The plan worked perfectly, aided by fog that cut visibilty to twenty yards. Kershaw’s men stormed up from Cedar Creek, overrunning the 8th Corps trenches and camp before most men were out of their tents. Gordon’s divisions came out of the east at the same time, and the 8th Corps stampeded for the rear, half-dressed, shoeless and often weaponless.
The three batteries of Eighth Corps artillery under Captain Henry Dupont were on high ground behind the camps and had a little time to prepare. But the eight Parrott rifles of Battery D, 1st Pennsylvania Artillery had nothing to shoot at in the fog until suddenly rebel attackers mixed with retreating Union infantry loomed up at point blank range. Although defended by the gunners with handspikes and sponge staffs, the guns were captured wthout firing a shot.
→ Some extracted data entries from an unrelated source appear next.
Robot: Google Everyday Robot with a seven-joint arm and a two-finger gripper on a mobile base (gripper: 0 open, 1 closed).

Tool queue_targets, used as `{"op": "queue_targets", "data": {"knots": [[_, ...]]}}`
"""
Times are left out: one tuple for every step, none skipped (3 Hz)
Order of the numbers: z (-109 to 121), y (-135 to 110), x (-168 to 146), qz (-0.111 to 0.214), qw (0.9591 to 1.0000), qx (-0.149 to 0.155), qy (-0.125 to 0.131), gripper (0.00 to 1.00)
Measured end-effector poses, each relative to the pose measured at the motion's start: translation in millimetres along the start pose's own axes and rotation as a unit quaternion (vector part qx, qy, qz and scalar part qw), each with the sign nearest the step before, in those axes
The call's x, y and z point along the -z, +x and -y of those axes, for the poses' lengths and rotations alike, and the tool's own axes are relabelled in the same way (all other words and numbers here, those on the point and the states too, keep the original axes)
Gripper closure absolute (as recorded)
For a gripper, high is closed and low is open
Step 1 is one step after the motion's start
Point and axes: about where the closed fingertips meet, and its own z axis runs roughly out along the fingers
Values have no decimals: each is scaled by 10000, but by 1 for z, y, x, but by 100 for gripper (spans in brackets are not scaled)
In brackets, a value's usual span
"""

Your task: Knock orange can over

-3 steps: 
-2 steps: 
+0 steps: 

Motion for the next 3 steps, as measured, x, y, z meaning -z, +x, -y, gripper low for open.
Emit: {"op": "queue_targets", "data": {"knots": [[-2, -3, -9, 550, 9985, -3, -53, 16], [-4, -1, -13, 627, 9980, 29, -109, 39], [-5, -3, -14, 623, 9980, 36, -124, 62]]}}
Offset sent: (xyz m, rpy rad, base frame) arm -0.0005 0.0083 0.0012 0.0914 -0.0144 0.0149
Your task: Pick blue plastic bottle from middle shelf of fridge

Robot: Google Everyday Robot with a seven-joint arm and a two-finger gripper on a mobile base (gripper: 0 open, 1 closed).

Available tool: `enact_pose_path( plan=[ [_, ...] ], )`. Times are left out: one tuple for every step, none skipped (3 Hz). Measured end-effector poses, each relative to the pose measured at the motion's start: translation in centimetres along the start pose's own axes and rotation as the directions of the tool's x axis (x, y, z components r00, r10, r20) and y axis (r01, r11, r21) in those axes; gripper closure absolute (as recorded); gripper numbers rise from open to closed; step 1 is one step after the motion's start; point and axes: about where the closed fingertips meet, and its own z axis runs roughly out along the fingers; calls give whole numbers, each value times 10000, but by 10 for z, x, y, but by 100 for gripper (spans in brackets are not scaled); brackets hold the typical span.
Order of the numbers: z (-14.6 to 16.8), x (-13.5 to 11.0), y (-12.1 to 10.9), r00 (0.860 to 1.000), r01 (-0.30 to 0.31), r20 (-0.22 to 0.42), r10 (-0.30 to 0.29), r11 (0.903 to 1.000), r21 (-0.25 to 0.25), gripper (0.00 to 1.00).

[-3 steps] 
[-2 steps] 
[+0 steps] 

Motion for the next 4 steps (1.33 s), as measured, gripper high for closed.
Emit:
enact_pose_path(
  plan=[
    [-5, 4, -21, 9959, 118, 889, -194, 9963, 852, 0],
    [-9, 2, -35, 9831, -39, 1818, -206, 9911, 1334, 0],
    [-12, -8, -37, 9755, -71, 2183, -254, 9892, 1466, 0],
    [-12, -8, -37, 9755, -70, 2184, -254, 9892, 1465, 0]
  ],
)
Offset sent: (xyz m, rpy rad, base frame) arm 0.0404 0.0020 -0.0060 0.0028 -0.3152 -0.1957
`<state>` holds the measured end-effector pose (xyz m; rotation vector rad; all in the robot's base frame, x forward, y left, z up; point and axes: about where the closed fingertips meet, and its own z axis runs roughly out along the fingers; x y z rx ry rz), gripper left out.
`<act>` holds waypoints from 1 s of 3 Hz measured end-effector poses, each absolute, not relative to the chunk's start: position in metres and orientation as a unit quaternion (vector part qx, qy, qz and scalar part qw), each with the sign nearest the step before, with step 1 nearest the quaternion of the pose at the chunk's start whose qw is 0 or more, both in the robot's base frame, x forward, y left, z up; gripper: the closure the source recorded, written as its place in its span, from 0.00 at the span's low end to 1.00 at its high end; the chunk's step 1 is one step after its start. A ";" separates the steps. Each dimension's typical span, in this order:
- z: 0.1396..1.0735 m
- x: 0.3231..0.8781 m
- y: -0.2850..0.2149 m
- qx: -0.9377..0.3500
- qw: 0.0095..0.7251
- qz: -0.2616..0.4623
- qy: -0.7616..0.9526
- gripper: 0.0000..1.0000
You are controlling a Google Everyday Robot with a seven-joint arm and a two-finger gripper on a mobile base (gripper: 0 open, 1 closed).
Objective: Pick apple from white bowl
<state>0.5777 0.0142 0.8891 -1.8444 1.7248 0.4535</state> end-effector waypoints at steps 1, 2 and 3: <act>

Dupont’s two other batteries fared better. Battery B, 5th United States Artillery fired canister blindly into the fog until the last moment, then lost one gun as it escaped. Battery L of the 1st Ohio Light Artillery managed to extricate its four Napoleons successfully. Dupont moved the two batteries up the Valley Pike toward Middletown, the only organized survivors of the Eighth Corps.